> [Task instructions]: State the number of lines in the material below that hold "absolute", and add nothing to it.
*** Block opens ***
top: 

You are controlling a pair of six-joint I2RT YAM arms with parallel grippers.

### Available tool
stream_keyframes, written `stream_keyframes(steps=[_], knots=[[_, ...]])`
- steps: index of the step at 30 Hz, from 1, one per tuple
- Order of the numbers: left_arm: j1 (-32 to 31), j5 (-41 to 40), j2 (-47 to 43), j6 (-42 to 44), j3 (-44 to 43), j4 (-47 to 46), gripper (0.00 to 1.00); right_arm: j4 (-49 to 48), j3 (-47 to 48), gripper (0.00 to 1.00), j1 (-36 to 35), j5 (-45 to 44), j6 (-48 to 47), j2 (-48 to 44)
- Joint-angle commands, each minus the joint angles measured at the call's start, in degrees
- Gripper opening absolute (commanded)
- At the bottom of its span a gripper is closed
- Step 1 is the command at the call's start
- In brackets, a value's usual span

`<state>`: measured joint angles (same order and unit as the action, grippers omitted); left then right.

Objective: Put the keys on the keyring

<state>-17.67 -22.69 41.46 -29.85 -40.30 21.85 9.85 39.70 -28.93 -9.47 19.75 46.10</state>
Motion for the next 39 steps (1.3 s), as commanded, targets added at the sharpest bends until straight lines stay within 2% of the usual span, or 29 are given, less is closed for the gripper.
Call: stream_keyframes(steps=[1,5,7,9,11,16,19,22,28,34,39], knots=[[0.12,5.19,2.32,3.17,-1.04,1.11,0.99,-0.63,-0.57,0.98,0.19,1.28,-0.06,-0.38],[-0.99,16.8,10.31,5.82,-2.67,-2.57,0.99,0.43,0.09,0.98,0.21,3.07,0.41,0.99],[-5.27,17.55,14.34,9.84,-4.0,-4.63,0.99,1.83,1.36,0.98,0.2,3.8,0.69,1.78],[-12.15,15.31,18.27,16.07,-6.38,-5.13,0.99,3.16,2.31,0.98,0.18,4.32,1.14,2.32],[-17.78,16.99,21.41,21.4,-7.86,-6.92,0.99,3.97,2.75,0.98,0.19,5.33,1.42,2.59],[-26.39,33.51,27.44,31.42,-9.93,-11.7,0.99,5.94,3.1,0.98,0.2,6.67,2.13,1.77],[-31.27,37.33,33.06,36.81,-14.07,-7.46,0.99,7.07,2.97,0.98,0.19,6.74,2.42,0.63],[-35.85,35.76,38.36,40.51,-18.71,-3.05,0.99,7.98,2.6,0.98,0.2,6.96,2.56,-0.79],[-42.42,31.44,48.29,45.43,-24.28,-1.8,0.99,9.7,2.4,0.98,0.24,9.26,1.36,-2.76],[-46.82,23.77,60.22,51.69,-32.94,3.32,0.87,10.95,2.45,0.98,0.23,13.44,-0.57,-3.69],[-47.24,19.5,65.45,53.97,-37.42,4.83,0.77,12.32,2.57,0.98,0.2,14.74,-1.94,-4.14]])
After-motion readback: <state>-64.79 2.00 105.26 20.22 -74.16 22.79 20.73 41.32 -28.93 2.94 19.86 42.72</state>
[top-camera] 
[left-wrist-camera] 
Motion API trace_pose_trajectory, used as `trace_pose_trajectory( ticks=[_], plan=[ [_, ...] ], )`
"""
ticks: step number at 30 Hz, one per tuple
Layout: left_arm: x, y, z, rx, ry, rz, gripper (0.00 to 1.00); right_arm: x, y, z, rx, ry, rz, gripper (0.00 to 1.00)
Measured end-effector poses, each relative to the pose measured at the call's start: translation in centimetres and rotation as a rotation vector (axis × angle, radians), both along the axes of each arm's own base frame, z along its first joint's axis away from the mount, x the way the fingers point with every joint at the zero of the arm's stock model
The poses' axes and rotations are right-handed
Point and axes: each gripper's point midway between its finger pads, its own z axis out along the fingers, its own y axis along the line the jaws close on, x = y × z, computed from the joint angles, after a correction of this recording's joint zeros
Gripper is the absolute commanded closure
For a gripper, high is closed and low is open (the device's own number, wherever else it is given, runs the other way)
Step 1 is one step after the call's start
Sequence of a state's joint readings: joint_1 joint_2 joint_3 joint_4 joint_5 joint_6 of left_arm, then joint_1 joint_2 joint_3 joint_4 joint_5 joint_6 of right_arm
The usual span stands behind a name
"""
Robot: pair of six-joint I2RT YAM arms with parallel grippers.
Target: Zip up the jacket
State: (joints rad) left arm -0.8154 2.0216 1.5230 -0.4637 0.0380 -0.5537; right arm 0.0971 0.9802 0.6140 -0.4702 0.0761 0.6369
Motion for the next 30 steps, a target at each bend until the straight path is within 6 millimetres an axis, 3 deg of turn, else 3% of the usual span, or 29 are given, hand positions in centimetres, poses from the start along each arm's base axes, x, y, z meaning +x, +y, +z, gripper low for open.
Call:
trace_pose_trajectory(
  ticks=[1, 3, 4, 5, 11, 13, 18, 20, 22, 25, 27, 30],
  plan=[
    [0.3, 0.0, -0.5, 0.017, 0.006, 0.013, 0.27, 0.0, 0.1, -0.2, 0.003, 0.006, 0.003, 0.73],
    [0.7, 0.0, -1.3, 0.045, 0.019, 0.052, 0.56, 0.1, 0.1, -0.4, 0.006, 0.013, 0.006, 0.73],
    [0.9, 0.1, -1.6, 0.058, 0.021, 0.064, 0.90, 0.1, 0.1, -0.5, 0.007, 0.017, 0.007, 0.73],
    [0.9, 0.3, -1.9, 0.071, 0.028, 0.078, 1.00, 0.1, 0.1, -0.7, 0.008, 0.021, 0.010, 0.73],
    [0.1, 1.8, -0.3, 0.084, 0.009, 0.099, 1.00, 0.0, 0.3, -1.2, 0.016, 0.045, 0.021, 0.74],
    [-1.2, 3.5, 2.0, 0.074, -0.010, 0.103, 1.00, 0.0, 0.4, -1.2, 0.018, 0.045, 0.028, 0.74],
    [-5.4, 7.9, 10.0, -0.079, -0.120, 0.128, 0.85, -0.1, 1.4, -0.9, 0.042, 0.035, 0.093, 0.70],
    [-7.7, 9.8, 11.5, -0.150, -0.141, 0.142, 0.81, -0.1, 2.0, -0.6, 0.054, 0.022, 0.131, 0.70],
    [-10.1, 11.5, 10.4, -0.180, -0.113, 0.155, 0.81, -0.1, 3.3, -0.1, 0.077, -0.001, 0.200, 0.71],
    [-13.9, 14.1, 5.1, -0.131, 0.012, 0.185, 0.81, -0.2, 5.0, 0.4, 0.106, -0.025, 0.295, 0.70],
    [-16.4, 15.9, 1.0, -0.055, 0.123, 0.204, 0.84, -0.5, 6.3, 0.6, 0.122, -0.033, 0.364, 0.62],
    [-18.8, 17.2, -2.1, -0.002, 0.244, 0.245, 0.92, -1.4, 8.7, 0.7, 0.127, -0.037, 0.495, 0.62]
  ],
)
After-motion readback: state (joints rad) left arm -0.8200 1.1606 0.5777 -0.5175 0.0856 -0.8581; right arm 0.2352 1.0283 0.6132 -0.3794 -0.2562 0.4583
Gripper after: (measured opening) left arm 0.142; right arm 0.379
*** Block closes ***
> [Expected output]: 2